The Trump administration's proposed rollback of federal protections for thousands of miles of waterways and vast stretches of wetlands will undermine cleanup efforts for the Chesapeake Bay, conservationists say.
At risk are “ephemeral” streams that flow after a rain or snowmelt and isolated wetlands that filter pesticides and fertilizer from the bay and its rivers as well as provide essential wildlife habitat.
“Clean water is a right, not a luxury,” said Lisa Feldt, vice president of the Chesapeake Bay Foundation, in a statement. “The Chesapeake Bay clean water blueprint is working. Now is not the time for the federal government to weaken efforts to reduce pollution.”
The blueprint is a “pollution diet” imposed in 2010 on Virginia and other bay jurisdictions by the Environmental Protection Agency to reduce nutrients and sediment dumped into the watershed. Recent studies show the health of the bay is improving as a result.
Geoff Gisler, senior attorney and leader of the Clean Water Program at the Southern Environmental Law Center, called the Trump plan “a sledgehammer to the Clean Water Act.”

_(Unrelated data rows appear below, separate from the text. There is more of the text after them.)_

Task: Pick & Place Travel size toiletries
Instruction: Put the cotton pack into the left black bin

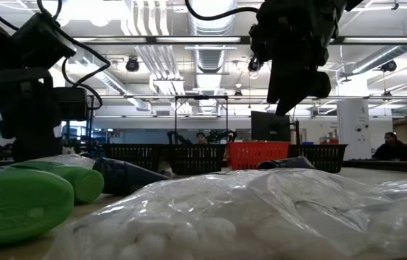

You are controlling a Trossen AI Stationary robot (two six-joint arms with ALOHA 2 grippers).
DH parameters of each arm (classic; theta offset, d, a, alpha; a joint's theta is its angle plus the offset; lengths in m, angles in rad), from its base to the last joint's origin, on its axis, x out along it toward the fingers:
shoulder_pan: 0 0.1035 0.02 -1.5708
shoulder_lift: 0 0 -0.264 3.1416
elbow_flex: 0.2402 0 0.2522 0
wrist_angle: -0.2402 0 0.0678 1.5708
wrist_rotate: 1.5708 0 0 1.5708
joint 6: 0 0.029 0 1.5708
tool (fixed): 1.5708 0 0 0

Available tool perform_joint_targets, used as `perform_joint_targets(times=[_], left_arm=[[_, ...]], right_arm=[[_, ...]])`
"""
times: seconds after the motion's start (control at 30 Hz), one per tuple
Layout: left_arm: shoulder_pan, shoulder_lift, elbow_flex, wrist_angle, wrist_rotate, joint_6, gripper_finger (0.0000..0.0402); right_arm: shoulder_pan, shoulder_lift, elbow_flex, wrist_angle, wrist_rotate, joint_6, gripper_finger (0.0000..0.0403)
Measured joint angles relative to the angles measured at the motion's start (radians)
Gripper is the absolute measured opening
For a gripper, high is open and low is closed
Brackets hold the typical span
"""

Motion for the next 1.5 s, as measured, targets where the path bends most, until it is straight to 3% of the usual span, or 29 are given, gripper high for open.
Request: perform_joint_targets(times=[0.27,0.37,0.47,0.6,0.73,0.83,0.9,1.27,1.5], left_arm=[[0.000,-0.024,0.010,-0.004,0.027,-0.011,0.0014],[0.000,-0.057,0.062,-0.014,0.016,-0.006,0.0009],[0.000,-0.090,0.172,-0.149,-0.029,0.045,0.0005],[0.001,-0.101,0.415,-0.512,-0.153,0.216,0.0003],[0.005,-0.061,0.665,-0.846,-0.382,0.394,0.0002],[0.032,-0.016,0.815,-0.976,-0.560,0.532,0.0002],[0.071,0.022,0.886,-1.020,-0.624,0.637,0.0002],[0.365,0.285,0.994,-1.025,-0.508,1.061,0.0001],[0.412,0.408,0.996,-0.970,-0.481,1.194,0.0001]], right_arm=[[0.000,0.000,0.000,0.000,0.000,-0.007,0.0172],[0.000,0.000,-0.002,-0.001,0.000,-0.020,0.0180],[0.000,0.000,-0.002,-0.001,0.003,-0.026,0.0187],[0.000,0.000,-0.002,0.000,0.034,-0.029,0.0191],[0.000,0.000,-0.002,-0.001,0.094,-0.030,0.0187],[0.000,-0.001,-0.002,0.000,0.132,-0.030,0.0178],[0.000,-0.001,-0.002,0.000,0.158,-0.027,0.0171],[-0.006,-0.089,-0.002,-0.036,0.283,0.106,0.0146],[-0.004,-0.198,-0.010,-0.098,0.362,0.140,0.0134]])
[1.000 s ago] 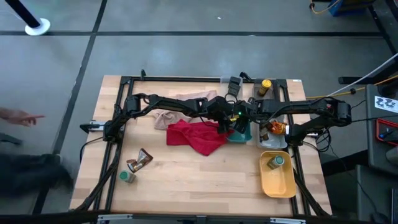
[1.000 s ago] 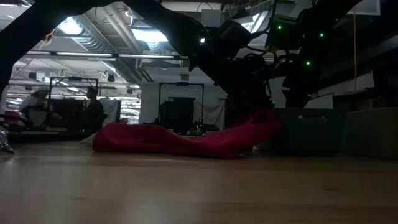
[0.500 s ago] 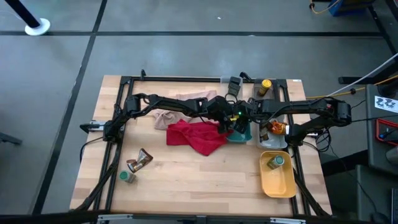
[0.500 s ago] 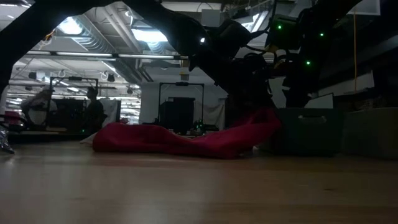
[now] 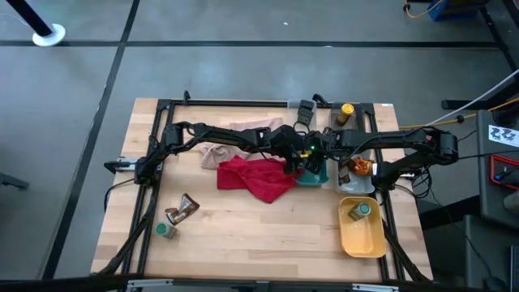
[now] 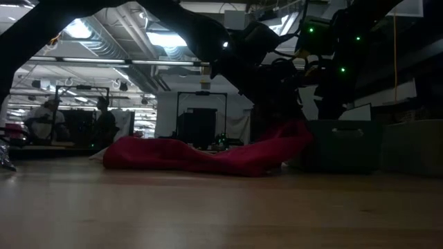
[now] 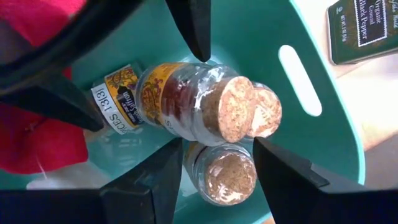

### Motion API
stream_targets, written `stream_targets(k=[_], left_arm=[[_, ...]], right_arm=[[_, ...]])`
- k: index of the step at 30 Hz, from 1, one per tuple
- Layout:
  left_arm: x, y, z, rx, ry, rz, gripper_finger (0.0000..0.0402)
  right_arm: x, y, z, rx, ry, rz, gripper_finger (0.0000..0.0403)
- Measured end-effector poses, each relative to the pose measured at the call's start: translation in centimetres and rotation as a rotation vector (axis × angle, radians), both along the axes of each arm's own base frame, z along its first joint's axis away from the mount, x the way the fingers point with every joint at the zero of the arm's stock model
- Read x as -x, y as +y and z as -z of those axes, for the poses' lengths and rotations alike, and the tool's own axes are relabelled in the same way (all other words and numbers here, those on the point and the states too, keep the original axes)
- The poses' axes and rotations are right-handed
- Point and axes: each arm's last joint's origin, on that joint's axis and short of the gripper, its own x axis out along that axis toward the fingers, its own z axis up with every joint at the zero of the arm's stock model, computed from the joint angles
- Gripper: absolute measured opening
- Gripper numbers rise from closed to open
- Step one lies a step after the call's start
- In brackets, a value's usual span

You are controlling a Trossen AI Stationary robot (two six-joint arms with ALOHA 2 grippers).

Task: Sort spices by type
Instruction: Put the transparent seasoning bottle into the blue bin, then put the orange pouch seasoning into the light blue bin

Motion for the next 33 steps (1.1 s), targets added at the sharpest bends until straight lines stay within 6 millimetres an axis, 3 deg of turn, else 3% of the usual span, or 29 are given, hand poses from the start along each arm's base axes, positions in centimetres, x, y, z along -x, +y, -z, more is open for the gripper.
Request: stream_targets(k=[10,22,27,33], left_arm=[[0.0,0.0,-1.7,-0.007,-0.002,0.005,0.0249],[1.7,-0.4,-4.6,0.003,0.059,0.012,0.0249],[3.8,-0.9,-6.9,-0.001,0.156,0.034,0.0249],[8.6,-3.0,-10.9,0.073,0.356,0.018,0.0249]], right_arm=[[-0.1,-0.2,-0.2,0.047,-0.001,0.014,0.0198],[-0.3,-0.2,-0.2,0.07,-0.016,0.003,0.0198],[-0.3,-0.2,-0.3,0.058,-0.012,-0.026,0.0198],[-0.7,-0.2,-2.0,0.025,-0.002,-0.057,0.0198]])
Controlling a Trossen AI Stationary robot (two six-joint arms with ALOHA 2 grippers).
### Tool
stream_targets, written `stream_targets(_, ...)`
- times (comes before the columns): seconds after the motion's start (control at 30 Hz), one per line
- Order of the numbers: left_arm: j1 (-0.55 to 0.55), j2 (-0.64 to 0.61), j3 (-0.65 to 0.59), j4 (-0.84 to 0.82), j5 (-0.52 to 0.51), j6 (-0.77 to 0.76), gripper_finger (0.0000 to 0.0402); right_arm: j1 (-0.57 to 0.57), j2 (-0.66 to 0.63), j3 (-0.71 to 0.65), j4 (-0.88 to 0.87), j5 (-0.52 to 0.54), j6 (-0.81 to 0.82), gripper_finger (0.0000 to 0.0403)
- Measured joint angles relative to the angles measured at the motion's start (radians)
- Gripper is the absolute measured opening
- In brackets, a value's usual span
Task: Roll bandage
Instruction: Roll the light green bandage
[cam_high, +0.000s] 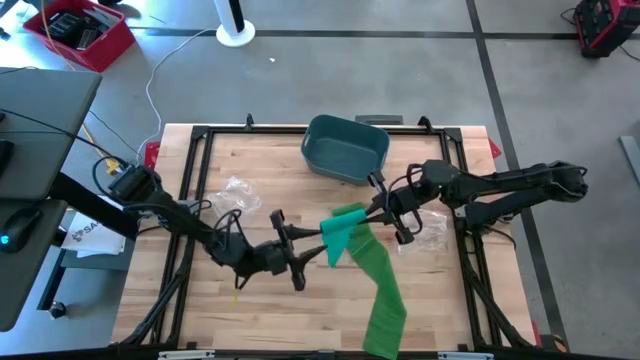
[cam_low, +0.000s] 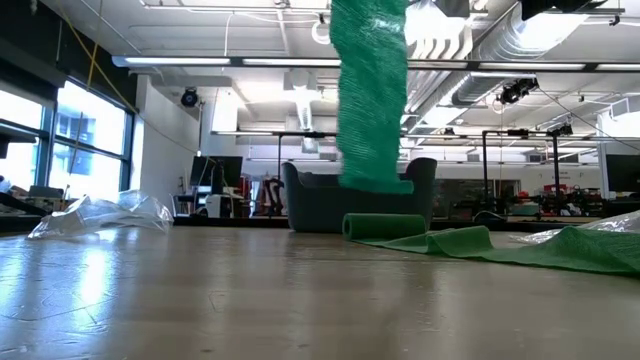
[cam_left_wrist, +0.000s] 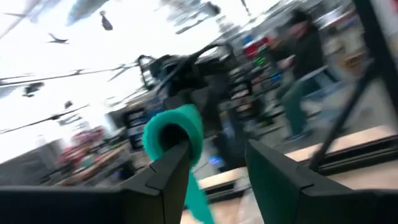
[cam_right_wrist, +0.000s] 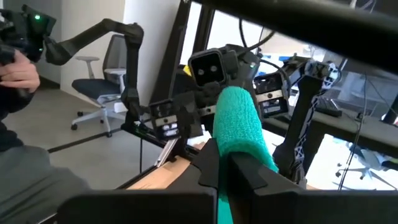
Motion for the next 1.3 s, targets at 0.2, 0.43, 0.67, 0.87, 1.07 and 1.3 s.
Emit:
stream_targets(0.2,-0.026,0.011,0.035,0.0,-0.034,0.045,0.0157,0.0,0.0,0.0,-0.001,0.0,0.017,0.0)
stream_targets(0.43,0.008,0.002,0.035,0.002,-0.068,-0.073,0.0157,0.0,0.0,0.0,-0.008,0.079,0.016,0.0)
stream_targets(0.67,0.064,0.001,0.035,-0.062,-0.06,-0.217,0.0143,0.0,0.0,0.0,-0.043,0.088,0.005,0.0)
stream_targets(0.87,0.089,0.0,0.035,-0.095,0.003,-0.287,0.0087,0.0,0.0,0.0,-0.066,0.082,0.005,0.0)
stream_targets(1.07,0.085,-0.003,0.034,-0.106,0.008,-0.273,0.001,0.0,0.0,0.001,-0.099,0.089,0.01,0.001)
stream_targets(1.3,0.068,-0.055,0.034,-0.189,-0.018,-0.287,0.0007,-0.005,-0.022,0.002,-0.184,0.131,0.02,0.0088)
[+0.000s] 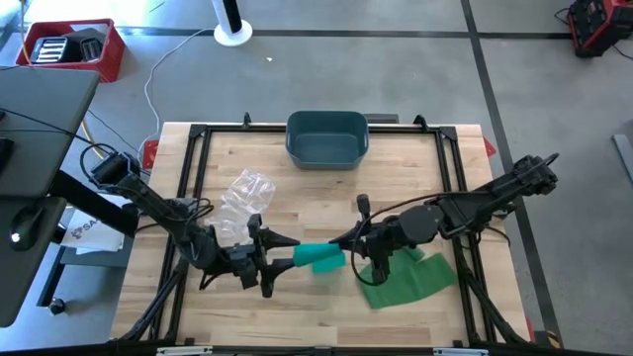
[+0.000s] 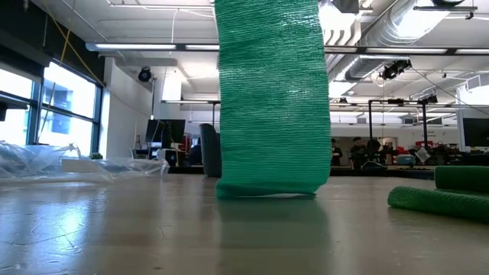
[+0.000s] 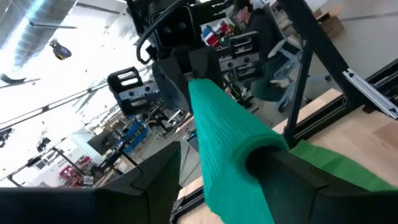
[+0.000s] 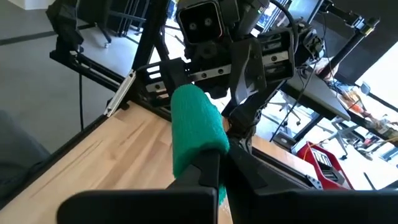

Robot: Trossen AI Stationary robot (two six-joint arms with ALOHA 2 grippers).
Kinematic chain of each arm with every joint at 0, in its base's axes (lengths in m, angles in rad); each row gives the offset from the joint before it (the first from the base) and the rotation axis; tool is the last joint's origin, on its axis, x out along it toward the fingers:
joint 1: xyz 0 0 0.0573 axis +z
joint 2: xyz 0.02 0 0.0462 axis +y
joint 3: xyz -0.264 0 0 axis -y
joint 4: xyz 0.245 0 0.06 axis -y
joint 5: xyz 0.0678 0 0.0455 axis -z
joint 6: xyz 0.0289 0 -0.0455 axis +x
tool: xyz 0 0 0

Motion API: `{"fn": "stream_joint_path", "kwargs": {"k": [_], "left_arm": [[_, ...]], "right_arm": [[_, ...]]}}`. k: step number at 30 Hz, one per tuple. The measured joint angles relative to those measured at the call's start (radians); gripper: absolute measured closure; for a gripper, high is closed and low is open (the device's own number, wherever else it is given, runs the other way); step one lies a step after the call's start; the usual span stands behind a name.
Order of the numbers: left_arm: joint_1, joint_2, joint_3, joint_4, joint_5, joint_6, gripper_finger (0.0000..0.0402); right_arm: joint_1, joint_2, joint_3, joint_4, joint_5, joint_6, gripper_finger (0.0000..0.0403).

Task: Roll bandage
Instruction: Roll the blue bandage

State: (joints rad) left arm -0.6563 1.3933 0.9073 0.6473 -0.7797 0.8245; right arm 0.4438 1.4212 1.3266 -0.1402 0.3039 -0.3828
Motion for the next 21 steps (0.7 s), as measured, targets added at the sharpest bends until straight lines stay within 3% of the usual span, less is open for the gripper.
{"fn": "stream_joint_path", "kwargs": {"k": [5, 12, 21], "left_arm": [[0.016, 0.0, 0.0, 0.001, -0.014, -0.004, 0.0216], [0.044, 0.0, 0.0, 0.001, -0.015, -0.038, 0.0241], [0.059, 0.0, 0.0, 0.002, -0.015, -0.072, 0.0243]], "right_arm": [[0.001, 0.0, 0.0, 0.0, 0.084, 0.04, 0.0402], [0.001, 0.0, 0.0, 0.001, 0.09, 0.042, 0.0399], [0.026, 0.013, 0.0, -0.001, 0.153, -0.027, 0.0352]]}}
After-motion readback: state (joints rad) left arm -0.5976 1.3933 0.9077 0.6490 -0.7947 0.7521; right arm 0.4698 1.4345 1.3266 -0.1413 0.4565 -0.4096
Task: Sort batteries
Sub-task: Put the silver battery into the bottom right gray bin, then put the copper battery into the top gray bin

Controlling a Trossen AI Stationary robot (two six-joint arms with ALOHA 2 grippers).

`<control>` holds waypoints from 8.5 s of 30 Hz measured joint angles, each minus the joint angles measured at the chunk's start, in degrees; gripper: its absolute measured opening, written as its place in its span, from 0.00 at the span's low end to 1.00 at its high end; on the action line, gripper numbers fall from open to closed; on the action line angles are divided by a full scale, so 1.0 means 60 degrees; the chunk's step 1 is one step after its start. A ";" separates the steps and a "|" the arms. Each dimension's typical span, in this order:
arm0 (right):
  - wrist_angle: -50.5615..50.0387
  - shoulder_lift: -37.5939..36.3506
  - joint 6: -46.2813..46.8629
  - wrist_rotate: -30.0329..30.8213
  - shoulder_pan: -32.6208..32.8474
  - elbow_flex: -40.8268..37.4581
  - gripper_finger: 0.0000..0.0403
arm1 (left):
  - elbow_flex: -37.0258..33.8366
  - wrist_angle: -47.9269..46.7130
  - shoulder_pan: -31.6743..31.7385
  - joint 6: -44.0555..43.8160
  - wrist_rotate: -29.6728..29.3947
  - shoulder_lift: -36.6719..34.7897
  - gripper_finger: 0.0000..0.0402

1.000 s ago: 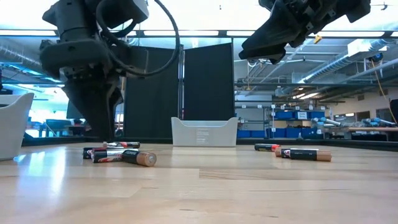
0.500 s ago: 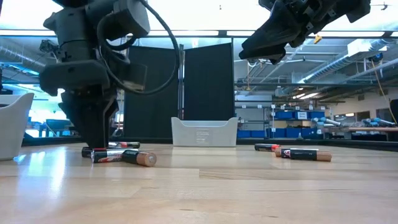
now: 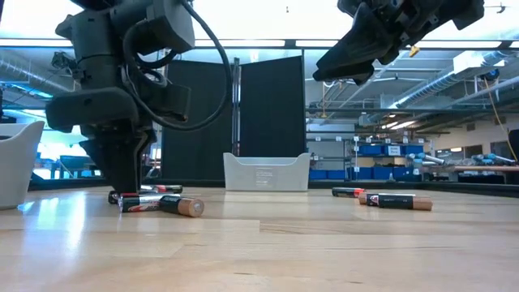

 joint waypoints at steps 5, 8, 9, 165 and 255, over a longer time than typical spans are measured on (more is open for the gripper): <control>-0.0409 0.0000 -0.0005 0.0366 0.0000 0.0000 0.39 | -0.0057 -0.0027 -0.0025 0.0210 -0.0409 -0.0287 0.11; -0.0806 0.0000 0.0034 0.0551 0.0000 0.0000 0.39 | -0.0089 0.0195 -0.0018 0.0216 -0.0688 -0.0681 0.11; -0.0808 0.0025 0.0080 0.0580 0.0000 -0.0004 0.39 | -0.0082 0.0416 -0.0018 0.0218 -0.0832 -0.0848 0.11; -0.8554 0.2572 0.7682 -0.2947 0.5458 0.1648 0.14 | -0.0648 1.0630 0.2492 0.4987 0.1245 -0.1763 0.37; -0.5175 0.1917 -0.0005 -0.1330 0.0008 0.1664 0.02 | -0.2283 1.1164 0.3092 0.4515 0.1588 -0.2355 0.36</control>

“Out of all the anti-environmental attacks we have seen from this administration, this may be the most far-reaching and destructive,” Gisler said.
The proposed rollback redefines “waters of the United States” under the Clean Water Act.
It comes after years of effort by real estate developers, rural landowners, farmers, golf course owners and some Republican lawmakers to overturn the Obama water rule that clarified and expanded federal protections for upland streams and wetlands, including more than half the streams in Virginia.
That rule was developed by the EPA and Army Corps of Engineers and adopted in 2015. It was immediately blasted by opponents as federal overreach and an EPA “land grab.”
Because it restricted some agriculture on land near streams and wetlands, farmers worried they would have to pay for costly consultants and permits to determine which land they could use.
Zippy Duvall, president of the American Farm Bureau Federation, said in a statement that the proposed rollback is “rooted in common sense.”
“This new rule will empower farmers and ranchers to comply with the law, protect our water resources and productively work their land without having to hire an army of lawyers and consultants,” Duvall said.
The Obama rule also constrained developers from building on isolated wetlands, while the Trump rule would offer federal protections only to wetlands that are adjacent to a major body of water or connected to it by surface water. Critics say that definition ignores the many wetlands that are connected by underground water.
The proposed rule would keep protections for intermittent or seasonally flowing streams, but strip them from ephemeral streams.
An earlier EPA study found that nearly 60 percent of U.S. waterways are ephemeral and intermittent, but EPA acting administrator Andrew Wheeler now disputes that figure.
Wheeler says the new rule would give states and landowners “the certainty they need to manage their natural resources and grow local economies.”
Conservation groups, however, say it would be a setback for clean water efforts in Virginia.
A new report from the Environmental Integrity Project says the rollback risks more than 37,809 miles of Virginia’s intermittent or ephemeral streams, or more than half the state’s total miles of waterways.
While intermittent streams — and not ephemeral ones — would be protected under the proposed rule, the report says the distinction between the two is “likely to sow confusion and leave an unknown number of streams unprotected.”
Also at risk are about 34,500 acres of isolated wetlands on the Delmarva Peninsula on the Eastern Shore.
“Not many people have heard of the isolated wetlands, called ‘Delmarva potholes,’” said EIP’s executive director Eric Schaeffer. “But they perform an important role by working in clusters to filter runoff pollution from the farms on the Eastern Shore.”
Schaeffer is a former director of civil enforcement at EPA.
Betsy Nicholas, executive director of Waterkeepers Chesapeake, said in a statement that “streams and tributaries in the upper reaches of the Susquehanna, Potomac, Shenandoah, James and many other rivers, as well as a huge number of wetlands, would not receive protections” under the Trump plan.
“Lest we forget,” Nicholas said, “we all live downstream.”
The proposed rule hasn’t published yet in the Federal Register. When it does, a 60-day public comment period will begin.